WHAT YOU SHOULD DO ▸ In the entries that follow, the lines from the line containing "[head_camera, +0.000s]" up to and including the line containing "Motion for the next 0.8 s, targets" must be copied exactly, with pictures omitted.

PROVIDED INFORMATION ▸

====

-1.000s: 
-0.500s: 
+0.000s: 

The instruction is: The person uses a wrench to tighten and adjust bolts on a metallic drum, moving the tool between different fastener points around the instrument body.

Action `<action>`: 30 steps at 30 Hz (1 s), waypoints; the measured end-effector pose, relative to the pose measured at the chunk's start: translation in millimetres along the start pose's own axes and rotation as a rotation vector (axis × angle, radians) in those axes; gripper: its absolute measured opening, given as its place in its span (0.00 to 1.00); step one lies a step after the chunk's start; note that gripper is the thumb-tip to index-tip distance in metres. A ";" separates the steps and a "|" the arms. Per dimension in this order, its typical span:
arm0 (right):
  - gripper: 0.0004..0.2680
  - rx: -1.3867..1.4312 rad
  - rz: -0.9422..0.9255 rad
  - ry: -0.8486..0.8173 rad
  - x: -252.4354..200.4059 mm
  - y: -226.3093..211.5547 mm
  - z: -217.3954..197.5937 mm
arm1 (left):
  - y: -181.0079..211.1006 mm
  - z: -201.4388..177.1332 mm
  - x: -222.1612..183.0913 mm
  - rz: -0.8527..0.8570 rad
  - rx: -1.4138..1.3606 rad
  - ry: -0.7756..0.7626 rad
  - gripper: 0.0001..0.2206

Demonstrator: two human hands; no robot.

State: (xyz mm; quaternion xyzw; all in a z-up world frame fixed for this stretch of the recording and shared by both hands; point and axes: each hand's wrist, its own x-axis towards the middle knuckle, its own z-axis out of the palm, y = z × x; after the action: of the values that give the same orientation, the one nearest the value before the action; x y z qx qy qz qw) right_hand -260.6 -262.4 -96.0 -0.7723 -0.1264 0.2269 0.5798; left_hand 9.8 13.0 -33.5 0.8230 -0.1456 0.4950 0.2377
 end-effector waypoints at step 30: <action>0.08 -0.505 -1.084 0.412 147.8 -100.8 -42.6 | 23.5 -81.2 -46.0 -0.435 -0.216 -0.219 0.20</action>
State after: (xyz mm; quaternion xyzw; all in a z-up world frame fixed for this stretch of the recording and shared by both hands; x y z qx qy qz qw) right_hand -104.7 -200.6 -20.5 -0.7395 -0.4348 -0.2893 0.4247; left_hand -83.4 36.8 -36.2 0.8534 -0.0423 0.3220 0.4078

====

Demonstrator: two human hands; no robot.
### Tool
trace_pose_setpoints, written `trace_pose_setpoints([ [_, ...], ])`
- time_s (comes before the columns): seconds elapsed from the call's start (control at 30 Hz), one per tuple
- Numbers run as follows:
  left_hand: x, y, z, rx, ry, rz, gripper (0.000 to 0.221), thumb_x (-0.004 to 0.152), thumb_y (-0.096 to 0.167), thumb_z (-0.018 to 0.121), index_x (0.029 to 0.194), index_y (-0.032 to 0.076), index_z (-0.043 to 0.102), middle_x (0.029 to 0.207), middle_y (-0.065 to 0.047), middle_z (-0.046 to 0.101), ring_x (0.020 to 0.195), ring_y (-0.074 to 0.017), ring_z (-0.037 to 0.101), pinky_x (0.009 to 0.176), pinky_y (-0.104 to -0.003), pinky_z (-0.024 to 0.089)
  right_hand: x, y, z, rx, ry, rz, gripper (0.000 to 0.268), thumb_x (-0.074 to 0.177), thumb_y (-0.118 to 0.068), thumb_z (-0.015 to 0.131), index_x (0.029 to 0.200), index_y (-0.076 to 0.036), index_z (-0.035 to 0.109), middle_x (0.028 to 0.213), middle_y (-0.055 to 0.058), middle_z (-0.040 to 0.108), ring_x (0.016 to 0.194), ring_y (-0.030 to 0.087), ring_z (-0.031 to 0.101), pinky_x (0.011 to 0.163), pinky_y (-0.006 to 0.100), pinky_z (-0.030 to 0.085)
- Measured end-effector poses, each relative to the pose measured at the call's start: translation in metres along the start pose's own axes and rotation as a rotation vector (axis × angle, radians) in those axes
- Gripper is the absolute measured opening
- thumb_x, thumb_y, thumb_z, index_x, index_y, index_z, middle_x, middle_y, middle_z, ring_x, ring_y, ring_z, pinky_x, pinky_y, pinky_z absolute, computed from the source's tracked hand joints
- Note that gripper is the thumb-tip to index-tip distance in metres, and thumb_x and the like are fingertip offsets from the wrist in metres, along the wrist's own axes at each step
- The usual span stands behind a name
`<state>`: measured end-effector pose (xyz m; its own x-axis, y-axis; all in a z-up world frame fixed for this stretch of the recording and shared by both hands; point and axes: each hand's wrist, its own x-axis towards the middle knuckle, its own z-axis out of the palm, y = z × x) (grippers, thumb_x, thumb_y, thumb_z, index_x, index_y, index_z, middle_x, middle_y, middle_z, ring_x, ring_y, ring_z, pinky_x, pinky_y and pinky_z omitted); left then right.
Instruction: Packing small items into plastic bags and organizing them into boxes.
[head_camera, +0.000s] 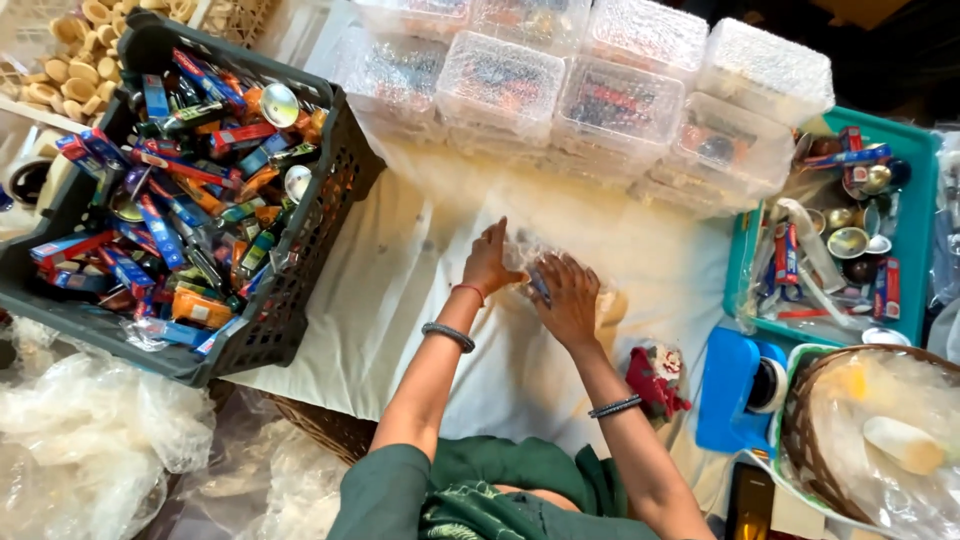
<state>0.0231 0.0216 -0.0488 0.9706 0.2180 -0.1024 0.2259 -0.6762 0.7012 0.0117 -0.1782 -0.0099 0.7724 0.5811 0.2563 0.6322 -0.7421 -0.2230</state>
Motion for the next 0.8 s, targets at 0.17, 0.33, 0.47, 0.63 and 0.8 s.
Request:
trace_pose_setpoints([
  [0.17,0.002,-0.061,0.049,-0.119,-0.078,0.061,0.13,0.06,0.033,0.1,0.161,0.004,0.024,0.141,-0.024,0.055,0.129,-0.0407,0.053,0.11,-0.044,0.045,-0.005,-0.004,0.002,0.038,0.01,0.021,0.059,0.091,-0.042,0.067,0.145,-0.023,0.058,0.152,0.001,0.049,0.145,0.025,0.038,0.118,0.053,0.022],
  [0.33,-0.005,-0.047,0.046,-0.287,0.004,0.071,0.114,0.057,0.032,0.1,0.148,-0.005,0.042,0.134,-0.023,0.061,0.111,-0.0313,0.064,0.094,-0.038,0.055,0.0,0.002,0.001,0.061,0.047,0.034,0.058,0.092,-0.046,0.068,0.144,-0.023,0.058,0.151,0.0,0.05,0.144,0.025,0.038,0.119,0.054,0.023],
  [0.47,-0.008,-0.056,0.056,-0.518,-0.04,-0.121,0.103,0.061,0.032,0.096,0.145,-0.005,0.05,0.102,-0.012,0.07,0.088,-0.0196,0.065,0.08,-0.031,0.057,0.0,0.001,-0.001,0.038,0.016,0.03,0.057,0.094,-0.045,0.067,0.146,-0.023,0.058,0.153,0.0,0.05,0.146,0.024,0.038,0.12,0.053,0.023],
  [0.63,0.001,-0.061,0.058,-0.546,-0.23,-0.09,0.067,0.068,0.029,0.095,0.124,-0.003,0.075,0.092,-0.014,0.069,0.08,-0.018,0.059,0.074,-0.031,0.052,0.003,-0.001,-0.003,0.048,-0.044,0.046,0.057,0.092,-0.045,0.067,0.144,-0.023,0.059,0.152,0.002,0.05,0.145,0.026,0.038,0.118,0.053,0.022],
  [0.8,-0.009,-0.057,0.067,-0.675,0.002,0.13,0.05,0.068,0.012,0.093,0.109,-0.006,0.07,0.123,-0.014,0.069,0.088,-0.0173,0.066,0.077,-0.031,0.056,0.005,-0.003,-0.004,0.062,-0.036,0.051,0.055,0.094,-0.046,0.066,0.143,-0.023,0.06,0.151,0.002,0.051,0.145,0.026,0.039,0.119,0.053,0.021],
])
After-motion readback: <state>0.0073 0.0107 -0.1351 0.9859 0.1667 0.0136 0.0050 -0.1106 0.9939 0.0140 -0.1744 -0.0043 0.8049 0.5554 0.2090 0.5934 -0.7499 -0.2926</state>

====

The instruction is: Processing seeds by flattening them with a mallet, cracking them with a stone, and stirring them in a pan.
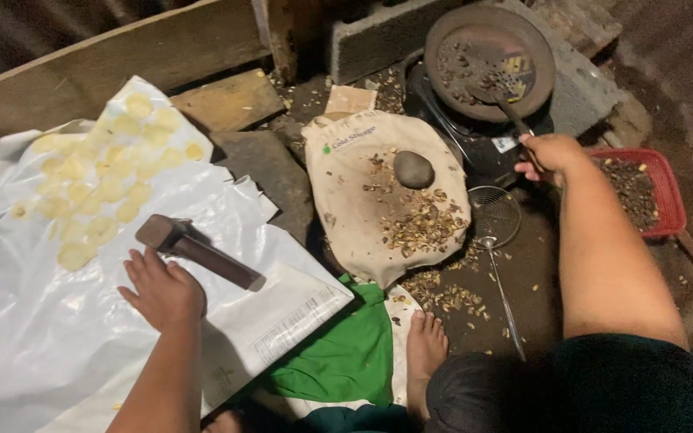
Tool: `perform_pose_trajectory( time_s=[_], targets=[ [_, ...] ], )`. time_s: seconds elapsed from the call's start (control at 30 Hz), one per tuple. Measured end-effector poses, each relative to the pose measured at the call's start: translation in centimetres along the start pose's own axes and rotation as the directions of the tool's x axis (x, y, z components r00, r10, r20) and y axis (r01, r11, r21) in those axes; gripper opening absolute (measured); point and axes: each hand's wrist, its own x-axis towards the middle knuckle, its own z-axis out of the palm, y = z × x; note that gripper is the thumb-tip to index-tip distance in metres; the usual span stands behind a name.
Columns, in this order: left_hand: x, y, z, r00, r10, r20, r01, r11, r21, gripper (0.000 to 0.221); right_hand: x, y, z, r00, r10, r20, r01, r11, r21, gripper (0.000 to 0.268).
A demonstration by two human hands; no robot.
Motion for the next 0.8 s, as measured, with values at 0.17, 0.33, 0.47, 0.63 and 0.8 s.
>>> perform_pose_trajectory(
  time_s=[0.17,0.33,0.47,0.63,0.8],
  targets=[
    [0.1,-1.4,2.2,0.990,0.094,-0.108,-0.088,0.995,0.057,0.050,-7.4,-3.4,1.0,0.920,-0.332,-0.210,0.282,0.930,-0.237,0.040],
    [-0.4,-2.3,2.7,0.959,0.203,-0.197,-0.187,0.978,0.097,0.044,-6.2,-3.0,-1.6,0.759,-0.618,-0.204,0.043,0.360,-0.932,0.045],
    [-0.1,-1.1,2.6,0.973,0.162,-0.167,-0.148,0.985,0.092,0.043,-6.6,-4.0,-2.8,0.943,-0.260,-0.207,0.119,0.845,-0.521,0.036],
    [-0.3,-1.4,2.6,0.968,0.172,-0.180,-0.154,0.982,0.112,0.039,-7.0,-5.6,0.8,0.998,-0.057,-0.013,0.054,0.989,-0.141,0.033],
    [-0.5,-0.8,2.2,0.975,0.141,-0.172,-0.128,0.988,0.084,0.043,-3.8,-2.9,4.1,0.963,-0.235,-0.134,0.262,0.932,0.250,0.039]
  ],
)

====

WRITTEN REPLY ▸
[head_camera, +0.000s] 
<state>0.0231 0.0216 -0.0488 0.9706 0.2180 -0.1024 0.2259 -0.6762 0.7012 0.0117 -0.1782 -0.0099 0.7724 0.5811 0.2563 0.6322 -0.7421 -0.2230</state>
Motion for the next 0.8 s, targets at 0.17, 0.33, 0.47, 0.63 and 0.8 s.

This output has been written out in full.